Reproduce, with no changes, the line that contains "Job: put marker(s) on the tan" and all the lines that come after it in the records.

== DATASET ==
———

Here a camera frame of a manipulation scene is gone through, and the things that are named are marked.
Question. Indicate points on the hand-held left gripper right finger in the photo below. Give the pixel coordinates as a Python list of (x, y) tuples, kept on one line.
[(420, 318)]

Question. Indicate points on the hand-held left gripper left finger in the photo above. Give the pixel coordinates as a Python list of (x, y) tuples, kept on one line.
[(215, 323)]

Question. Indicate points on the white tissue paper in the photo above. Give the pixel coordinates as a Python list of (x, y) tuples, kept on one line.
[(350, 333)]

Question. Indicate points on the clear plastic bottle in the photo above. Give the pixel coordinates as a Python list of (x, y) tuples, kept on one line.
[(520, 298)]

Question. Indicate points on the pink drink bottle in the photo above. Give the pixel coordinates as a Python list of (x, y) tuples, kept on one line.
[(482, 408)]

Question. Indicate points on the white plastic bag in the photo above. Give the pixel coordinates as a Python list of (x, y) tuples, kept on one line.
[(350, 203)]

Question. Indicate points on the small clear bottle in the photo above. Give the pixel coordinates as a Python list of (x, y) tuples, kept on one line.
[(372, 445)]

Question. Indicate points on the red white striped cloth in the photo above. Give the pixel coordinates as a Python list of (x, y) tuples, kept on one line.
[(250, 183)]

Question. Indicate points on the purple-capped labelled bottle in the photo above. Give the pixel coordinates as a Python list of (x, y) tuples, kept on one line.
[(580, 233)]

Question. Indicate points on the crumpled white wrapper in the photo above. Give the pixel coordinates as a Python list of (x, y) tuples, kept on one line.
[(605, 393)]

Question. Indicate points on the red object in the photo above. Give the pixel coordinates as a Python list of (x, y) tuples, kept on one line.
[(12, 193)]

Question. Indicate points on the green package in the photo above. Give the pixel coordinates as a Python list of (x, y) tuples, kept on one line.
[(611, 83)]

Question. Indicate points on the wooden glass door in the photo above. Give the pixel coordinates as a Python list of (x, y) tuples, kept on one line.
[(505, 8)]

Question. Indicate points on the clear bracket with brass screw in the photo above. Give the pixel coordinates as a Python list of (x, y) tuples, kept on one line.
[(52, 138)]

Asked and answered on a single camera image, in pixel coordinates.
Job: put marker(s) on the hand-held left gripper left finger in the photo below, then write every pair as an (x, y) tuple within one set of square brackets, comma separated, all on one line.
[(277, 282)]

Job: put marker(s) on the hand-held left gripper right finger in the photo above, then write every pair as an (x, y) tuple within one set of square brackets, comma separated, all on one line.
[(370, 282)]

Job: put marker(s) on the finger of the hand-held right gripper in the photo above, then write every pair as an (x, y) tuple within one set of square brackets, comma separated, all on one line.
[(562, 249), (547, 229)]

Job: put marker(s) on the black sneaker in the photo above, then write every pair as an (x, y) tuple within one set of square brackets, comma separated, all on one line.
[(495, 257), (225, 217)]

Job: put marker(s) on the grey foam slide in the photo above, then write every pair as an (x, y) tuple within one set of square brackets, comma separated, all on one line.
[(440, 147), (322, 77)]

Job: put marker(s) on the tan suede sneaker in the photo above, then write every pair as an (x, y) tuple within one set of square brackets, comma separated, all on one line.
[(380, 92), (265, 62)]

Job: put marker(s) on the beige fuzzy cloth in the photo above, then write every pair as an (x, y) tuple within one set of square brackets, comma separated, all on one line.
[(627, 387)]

———

== ANSWER SECTION ==
Job: put marker(s) on the tan suede sneaker in the photo above, then write every pair as an (x, y) tuple within one set of square brackets, comma separated, all on one line.
[(380, 92), (265, 62)]

Job: put marker(s) on the beige fuzzy cloth in the photo above, then write every pair as an (x, y) tuple within one set of square brackets, comma separated, all on one line.
[(627, 387)]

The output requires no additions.